§ What you have to do:
Using the entries below, write out the line with "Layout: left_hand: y", the line with "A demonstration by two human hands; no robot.", and every line in between, exactly as each is written.
┄┄┄┄┄┄
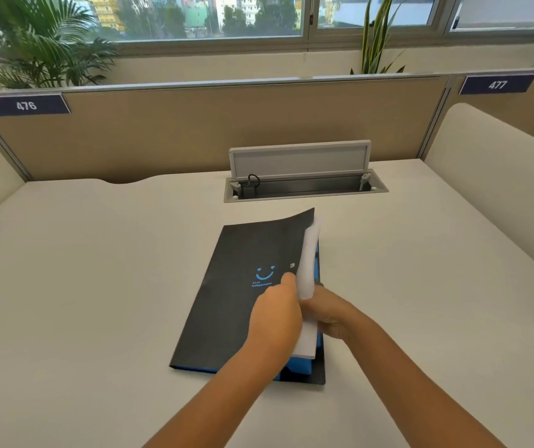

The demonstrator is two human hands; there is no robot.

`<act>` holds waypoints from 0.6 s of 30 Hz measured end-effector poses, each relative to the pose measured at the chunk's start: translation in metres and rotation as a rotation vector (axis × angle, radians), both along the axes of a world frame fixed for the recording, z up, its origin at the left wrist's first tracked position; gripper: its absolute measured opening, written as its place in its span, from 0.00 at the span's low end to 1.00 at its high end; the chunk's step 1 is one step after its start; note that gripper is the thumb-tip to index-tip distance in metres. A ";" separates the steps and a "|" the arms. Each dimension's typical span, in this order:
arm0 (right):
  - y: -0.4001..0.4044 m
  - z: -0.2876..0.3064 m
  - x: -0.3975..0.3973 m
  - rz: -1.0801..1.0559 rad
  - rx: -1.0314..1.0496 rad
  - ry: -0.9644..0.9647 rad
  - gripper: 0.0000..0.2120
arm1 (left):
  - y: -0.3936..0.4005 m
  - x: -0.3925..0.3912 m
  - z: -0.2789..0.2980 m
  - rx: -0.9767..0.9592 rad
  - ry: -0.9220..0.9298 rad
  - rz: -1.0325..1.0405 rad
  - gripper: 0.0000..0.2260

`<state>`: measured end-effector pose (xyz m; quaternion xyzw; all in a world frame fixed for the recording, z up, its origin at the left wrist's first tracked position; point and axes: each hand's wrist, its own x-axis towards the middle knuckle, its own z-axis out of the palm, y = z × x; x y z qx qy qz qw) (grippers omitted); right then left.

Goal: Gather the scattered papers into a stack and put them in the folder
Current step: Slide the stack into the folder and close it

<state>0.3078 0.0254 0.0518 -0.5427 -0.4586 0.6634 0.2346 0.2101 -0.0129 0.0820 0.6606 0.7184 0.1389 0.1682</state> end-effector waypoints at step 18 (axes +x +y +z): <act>-0.005 -0.035 -0.008 -0.294 0.251 -0.079 0.25 | 0.019 -0.135 -0.057 -0.032 -0.181 0.436 0.22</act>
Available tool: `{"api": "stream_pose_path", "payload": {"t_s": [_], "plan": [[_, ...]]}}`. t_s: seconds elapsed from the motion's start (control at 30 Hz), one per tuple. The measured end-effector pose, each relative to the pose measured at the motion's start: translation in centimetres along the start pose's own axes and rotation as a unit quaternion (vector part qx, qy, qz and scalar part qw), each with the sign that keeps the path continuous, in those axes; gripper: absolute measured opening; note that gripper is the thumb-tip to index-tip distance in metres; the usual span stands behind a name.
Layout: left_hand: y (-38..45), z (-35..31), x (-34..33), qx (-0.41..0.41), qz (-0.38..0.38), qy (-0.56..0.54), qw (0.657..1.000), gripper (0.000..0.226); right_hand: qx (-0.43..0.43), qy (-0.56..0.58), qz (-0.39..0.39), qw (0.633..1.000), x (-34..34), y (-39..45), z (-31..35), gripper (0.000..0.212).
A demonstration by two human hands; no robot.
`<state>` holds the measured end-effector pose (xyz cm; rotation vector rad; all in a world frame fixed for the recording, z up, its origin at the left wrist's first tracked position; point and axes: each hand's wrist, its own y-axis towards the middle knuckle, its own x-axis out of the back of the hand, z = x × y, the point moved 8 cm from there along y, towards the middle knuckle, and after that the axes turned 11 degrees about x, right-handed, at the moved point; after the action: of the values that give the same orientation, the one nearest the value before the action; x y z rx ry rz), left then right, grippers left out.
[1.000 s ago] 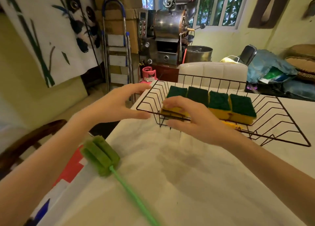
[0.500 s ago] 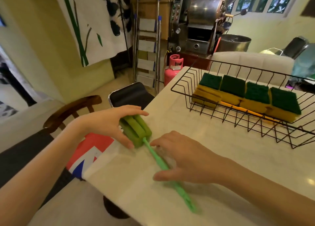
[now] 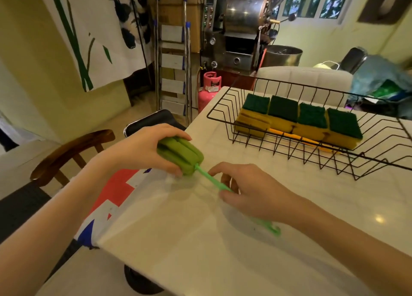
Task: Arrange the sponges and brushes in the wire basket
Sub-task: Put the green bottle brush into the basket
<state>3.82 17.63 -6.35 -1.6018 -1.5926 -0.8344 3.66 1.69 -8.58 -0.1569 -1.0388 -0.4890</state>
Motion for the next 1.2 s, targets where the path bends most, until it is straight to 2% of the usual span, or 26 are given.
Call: {"api": "stream_pose_path", "payload": {"t_s": [0.3, 0.5, 0.77, 0.83, 0.93, 1.0, 1.07, 1.13, 1.2], "plan": [[3.9, -7.2, 1.8, -0.079, -0.067, -0.026, 0.994, 0.062, -0.059, -0.032, -0.148, 0.987, 8.4, -3.3, -3.0, 0.024], [7.3, -12.9, 1.7, -0.147, -0.073, -0.075, 0.984, 0.064, -0.081, -0.02, -0.216, 0.973, 13.2, -6.7, -5.2, 0.018], [11.3, -18.0, 0.5, -0.196, -0.074, -0.174, 0.962, 0.078, -0.117, -0.004, -0.289, 0.95, 16.6, -9.4, -8.4, 0.011], [11.6, -19.0, 0.5, -0.214, -0.092, -0.201, 0.951, 0.079, -0.126, -0.029, -0.295, 0.947, 17.1, -9.8, -8.9, 0.013], [11.3, -19.5, 1.4, -0.224, -0.193, -0.308, 0.904, 0.082, -0.136, -0.043, -0.328, 0.934, 18.2, -10.2, -9.4, 0.013], [11.4, -19.5, 1.3, -0.202, -0.204, -0.4, 0.87, 0.073, -0.129, 0.013, -0.384, 0.914, 19.0, -10.3, -9.7, 0.011], [12.1, -19.9, 0.3, -0.184, -0.137, -0.461, 0.857, 0.055, -0.11, 0.121, -0.45, 0.878, 19.6, -10.3, -10.2, 0.013], [12.5, -20.9, -0.8, -0.19, -0.078, -0.432, 0.878, 0.038, -0.079, 0.246, -0.495, 0.83, 19.7, -10.0, -10.5, 0.013], [12.6, -21.7, -2.1, -0.196, -0.007, -0.393, 0.899, 0.03, -0.044, 0.349, -0.516, 0.781, 19.5, -9.5, -10.8, 0.013]]}}
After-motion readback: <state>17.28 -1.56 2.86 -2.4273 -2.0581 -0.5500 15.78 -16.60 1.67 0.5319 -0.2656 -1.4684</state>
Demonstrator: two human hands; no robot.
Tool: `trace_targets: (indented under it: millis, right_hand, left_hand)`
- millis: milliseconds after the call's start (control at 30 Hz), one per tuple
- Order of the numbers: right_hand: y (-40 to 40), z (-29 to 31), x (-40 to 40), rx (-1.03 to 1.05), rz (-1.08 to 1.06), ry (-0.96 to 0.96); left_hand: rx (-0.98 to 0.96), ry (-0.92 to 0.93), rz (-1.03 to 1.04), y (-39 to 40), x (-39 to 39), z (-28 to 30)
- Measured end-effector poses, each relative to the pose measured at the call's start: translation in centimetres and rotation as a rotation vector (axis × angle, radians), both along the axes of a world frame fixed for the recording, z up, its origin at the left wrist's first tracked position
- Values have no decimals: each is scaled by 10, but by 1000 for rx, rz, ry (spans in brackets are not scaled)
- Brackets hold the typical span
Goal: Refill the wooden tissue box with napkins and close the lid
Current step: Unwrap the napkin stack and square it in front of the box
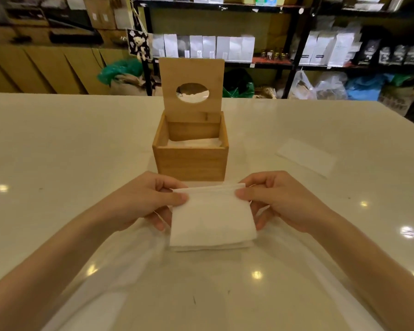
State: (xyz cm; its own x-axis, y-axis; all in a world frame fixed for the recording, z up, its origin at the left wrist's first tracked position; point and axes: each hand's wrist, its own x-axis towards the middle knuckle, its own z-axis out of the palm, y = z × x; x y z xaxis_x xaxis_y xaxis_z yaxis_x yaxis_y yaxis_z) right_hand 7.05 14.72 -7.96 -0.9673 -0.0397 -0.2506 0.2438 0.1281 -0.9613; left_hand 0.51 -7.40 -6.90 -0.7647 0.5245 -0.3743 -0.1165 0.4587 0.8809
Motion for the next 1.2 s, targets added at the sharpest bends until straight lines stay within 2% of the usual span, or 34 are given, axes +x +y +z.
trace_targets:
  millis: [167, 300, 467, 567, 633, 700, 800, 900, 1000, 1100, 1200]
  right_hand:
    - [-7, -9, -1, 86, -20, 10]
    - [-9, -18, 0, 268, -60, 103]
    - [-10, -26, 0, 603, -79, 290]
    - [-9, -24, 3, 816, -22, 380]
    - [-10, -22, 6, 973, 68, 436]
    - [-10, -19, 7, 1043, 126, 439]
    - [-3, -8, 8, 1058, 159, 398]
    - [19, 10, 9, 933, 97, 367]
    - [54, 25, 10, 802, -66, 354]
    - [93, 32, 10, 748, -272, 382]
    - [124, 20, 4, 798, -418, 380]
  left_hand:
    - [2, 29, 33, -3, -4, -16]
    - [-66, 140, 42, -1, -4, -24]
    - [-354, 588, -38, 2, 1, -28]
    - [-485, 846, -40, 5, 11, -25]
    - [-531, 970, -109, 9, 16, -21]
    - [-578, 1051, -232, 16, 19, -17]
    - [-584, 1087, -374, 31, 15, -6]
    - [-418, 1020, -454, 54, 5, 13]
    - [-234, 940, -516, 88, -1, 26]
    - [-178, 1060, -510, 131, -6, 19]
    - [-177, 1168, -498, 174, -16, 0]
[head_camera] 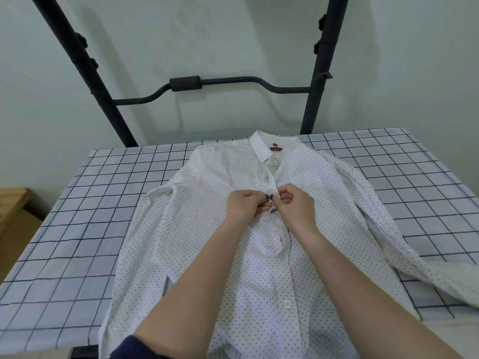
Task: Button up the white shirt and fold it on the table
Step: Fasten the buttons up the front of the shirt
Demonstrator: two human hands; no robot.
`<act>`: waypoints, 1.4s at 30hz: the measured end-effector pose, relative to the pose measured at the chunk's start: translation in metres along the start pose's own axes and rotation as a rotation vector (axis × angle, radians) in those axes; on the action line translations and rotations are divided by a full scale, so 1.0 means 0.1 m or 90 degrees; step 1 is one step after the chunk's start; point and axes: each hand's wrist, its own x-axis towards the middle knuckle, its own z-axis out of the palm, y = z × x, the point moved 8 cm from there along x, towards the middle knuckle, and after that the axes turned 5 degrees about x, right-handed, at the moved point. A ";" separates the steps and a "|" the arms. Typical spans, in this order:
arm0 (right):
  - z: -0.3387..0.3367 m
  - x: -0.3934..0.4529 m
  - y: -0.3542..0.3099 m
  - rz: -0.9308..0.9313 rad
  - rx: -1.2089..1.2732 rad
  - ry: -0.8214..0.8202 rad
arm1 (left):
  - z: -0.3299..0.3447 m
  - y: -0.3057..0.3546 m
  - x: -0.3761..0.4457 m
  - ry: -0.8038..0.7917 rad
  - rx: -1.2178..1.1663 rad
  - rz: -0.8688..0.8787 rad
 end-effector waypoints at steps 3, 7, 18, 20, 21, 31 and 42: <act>0.00 0.02 0.02 0.004 0.003 -0.015 | 0.00 -0.02 0.00 0.009 0.011 0.001; -0.01 0.04 0.04 0.012 0.014 -0.034 | -0.01 -0.02 0.00 0.014 0.026 0.012; 0.00 0.01 0.02 0.005 0.010 -0.053 | -0.01 0.00 -0.03 0.007 0.013 0.014; 0.00 0.00 0.01 0.001 0.012 -0.066 | -0.02 0.00 -0.03 0.024 0.021 0.021; 0.00 -0.01 0.00 -0.001 0.010 -0.070 | -0.02 -0.01 -0.03 0.035 0.025 0.024; -0.01 -0.01 0.03 0.012 0.031 -0.088 | -0.03 -0.01 -0.04 0.072 0.048 0.034; 0.00 0.05 0.02 0.115 0.172 -0.131 | -0.04 0.00 -0.03 0.007 -0.016 -0.014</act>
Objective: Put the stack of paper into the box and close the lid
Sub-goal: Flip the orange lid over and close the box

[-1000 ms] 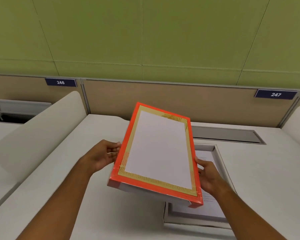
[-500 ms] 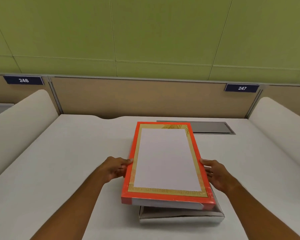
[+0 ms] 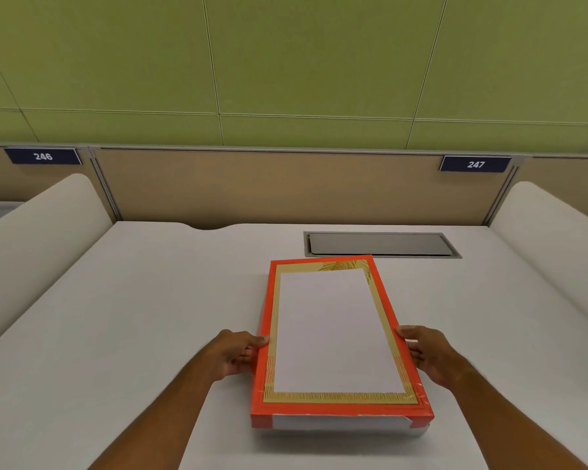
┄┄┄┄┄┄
§ Response area:
Layout: left_hand: y (-38..45), z (-35..31), x (-34..33), qx (-0.41..0.41), qz (-0.38..0.38), qy (-0.56..0.54), qw (0.657..1.000), gripper (0.000..0.226); right_hand: qx (-0.43..0.43), qy (-0.56..0.58), qz (-0.39..0.39), qw (0.633..1.000), x (-34..34), y (-39..45), z (-31..35), gripper (0.000..0.212).
A demonstration by two human hands; no robot.

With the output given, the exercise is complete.